ÉLOGE DE M. JORDAN.
Charles-Étienne Jordan naquit à Berlin le 27 août 1700, d'une bonne famille bourgeoise, originaire du Dauphiné. Son père, qui avait quitté sa patrie pour la religion, conservait ce zèle ardent qui, occupé entièrement à satisfaire le ciel, ne juge pas toujours avec impartialité et justesse des affaires de ce monde. Il avait destiné les trois aînés de ses fils au négoce, et il voua le cadet à l'Église, sans consulter son inclination et ses talents.

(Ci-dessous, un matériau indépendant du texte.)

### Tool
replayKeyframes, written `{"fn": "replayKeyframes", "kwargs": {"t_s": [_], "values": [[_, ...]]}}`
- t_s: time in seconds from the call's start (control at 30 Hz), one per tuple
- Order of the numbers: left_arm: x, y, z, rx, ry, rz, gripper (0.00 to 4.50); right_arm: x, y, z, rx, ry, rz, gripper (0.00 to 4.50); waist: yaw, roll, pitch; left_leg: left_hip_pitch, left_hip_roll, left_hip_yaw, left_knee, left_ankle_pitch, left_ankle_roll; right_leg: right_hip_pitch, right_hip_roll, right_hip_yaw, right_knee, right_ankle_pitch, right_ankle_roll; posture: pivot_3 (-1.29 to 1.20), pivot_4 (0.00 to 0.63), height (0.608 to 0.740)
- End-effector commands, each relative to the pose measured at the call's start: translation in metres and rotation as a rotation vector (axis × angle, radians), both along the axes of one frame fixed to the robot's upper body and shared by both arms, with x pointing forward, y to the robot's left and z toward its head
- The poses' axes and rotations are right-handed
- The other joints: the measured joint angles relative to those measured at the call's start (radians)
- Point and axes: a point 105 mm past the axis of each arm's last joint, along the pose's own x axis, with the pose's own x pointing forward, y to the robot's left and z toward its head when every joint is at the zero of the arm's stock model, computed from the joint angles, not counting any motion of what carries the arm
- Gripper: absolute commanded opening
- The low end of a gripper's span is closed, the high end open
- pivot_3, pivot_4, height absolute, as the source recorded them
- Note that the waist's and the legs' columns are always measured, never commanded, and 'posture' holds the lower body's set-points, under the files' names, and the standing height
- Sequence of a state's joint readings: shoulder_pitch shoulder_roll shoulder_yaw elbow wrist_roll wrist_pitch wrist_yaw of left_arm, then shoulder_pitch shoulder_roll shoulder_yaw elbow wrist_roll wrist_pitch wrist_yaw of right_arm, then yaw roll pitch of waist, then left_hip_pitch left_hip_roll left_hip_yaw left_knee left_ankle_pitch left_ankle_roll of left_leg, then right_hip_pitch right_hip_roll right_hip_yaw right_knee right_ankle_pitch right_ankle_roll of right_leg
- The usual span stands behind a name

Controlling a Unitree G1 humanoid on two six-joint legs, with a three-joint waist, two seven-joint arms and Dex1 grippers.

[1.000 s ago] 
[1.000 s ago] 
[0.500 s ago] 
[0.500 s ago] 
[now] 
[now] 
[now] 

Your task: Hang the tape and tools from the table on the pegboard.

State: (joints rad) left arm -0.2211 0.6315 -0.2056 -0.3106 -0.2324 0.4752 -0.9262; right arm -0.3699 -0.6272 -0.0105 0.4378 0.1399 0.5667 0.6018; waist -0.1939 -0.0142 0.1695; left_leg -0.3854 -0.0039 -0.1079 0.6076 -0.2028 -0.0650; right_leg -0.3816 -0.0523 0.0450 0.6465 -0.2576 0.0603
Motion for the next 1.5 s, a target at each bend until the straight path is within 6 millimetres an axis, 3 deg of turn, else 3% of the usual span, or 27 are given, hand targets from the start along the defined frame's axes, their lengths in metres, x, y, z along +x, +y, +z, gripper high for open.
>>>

Le jeune Jordan avait une passion pour les lettres et pour l'étude : il dévorait avec avidité tous les livres qui lui tombaient entre les mains, suivant ce penchant irrésistible avec lequel la nature marque les génies, chacun à un coin particulier. Son père y fut trompé, et crut que qui dit un homme de lettres, dit un ministre ou un théologien. Il envoya son fils étudier à Magdebourg, sous la direction de son oncle, qui était prêtre en cette ville. L'année 1719, il se rendit à Genève, où il fréquenta les plus habiles professeurs en philosophie, en éloquence et en théologie. Après qu'il se fut approprié les trésors de Genève, s'il m'est permis de m'exprimer ainsi, il vola à Lausanne, pour y puiser de nouvelles connaissances dans de nouvelles sources.
De retour à Berlin en 1721, il fut connu de M. La Croze, qui l'instruisit, par amitié, tant dans les langues que dans les lettres.